As you might have expected, the errors came back. I thought that the restart, rather than the clearing of space, had been the fix the first time. I mean, it was only at 75% usage in the first place - why would clearing out some old log files had helped?

However, this restart resulted in MySQL not coming up. I was frustrated, tired, still not feeling well, and was about ready to kick the whole box, and see if the whole server just needed a reboot. I decided to wait, and spend another 10 minutes searching first - I try to always do this before taking out the sledgehammer approach, just in case a better idea comes up. 

While in Google, it finally hit me to read the du manpage. Doing so led me to du -i, which for laypeople is the measurement of the amount of file descriptors in use, or 'inodes' - on POSIX systems, you have to worry about the number of files, not just the size of them. Running du -i on the server in question returned that 99% of the inodes ere in use. A quick bit of Googling to confirm that MySQL would report that it was out of disk space when the system was out of inodes. This is also why deleting the old log files to free up space let MySQL come back up - it freed up enough inodes for it. When I didn't delete more files before restarting it the second time, there were no free inodes to be allocated, and MySQL stayed down.

So now we know the reason, but not the RFO - how is a system that only has 75% of disk in use run out of inodes? Without fixing this, or figuring out where all the inodes were being eaten by, the system wouldn't remain stable. Armed with this new info, I started a find on the system, for any directory with over 100k files in it. I figured that the files would have to be small, since I still had disk space, and would likely be the result of something automated, which is why it kept growing. I had checked the inode use on one of my personal servers, which had a similar uptime - it was at 63%, meaning this was an anomalous event. While the find ran, I resumed my searching. 

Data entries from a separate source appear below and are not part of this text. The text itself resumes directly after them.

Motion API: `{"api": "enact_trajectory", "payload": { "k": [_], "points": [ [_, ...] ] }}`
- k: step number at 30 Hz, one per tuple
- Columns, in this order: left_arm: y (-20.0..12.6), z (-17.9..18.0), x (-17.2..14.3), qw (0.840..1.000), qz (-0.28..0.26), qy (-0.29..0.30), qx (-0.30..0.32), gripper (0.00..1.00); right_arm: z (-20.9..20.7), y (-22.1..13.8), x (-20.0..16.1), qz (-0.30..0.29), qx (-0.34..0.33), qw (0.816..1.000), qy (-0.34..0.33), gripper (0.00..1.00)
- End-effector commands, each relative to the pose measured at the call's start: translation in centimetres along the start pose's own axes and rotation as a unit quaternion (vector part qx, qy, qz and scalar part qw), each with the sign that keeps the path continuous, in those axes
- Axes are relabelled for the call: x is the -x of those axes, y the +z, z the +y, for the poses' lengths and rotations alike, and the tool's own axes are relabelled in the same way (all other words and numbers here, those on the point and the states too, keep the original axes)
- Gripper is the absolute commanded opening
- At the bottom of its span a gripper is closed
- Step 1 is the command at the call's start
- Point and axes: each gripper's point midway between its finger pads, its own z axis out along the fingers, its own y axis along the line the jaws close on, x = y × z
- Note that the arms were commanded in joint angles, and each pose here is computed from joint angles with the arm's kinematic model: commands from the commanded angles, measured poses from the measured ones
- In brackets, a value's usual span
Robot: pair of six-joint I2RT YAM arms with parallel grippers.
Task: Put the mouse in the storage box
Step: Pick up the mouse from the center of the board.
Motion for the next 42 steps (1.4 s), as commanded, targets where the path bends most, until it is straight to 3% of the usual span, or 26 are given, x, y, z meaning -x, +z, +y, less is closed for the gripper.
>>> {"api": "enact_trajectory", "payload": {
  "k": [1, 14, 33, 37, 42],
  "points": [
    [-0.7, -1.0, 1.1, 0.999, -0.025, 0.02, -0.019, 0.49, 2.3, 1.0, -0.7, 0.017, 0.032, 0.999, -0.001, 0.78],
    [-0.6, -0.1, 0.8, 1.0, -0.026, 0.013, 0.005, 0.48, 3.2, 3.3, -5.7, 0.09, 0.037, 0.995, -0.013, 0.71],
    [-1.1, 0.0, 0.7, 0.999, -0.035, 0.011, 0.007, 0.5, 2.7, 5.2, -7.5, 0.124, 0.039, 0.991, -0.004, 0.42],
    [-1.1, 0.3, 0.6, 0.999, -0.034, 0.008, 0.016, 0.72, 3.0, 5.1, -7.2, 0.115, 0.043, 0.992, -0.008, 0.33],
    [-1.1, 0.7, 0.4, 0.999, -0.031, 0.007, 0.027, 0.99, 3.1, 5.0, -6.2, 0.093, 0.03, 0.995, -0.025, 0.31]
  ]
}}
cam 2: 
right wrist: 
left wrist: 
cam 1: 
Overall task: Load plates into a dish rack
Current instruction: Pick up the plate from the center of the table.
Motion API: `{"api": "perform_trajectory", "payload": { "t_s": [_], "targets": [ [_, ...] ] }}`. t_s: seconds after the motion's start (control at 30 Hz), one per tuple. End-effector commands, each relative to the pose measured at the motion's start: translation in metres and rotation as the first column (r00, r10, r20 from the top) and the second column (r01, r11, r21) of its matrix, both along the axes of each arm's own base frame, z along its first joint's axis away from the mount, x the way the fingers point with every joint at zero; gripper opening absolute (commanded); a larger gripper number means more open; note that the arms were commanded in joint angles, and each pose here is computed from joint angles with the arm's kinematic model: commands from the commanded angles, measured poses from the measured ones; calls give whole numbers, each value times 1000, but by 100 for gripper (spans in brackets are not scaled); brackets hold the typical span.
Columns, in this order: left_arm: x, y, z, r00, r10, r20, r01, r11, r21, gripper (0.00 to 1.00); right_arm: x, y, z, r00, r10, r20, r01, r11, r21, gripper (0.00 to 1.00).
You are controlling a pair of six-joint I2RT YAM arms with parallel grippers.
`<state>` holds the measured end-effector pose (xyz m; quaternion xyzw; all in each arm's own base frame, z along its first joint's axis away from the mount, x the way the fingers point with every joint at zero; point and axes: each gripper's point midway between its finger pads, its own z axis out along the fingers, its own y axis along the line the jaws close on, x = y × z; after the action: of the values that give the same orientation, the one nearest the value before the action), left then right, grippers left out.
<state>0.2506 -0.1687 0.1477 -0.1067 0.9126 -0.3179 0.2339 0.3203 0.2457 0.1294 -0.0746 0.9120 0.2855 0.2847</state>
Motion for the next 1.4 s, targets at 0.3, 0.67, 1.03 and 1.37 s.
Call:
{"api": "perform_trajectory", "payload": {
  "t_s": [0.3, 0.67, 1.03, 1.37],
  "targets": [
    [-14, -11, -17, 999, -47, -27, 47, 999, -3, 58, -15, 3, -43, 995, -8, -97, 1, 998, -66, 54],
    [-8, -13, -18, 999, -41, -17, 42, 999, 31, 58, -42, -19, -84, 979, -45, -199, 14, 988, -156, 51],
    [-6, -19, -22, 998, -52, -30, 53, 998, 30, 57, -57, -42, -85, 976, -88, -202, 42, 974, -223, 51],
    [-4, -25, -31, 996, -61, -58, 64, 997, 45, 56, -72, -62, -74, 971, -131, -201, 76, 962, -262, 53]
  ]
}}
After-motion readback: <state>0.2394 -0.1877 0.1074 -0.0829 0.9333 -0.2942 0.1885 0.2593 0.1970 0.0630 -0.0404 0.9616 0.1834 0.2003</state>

I ran across someone who had run into a similar issue - MySQL reporting that it was out of space, there was enough space, it was an inode issue, etc. However, he was also running Magento. I opened a new ssh session to the server, and dove into the directory he found the problem files in. Bingo.

I would later find out, when the find finally finished, that there were over 10 million files in that directory. Apache had been configured to use file-based sessions. In the config file, there is a comment that if you choose file-based sessions, you should setup a cron task to clean them up regularly. This server didn't have that, as we rarely use file-based sessions. We would later find out, after auditing our hosts, that it was one of 2 servers configured that way, out of the 35ish we had active at that time. 

The files were cleaned up (which was a challenge in and of itself - anything that wasn't a sledgehammer wouldn't run fast enough, because it indexed before it deleted), the setting was changed to use database-based sessions, and the servers were brought up to the standard configuration. 

To those of you that run company-wide networks, or more advanced setups than a bunch of LAMP stacks, with a few multi-tenent setups thrown in, this may seem like small potatoes. I admit, I made it worse by not going slower, and checking to see what else the tools I was using could tell me about the situation. But, for the types of servers we run, this is about as left-field as it can get. 

I have since added inodes to monitoring tools, and added it to my "sick server" checklist, that I run through whenever I either get a new host, or one that is exhibiting random/unknown issues. 

These are the types of outages that are best taught by experience, either first-hand, or through the swapping of war stories. If you have a good one, share it. It might just save a server some day.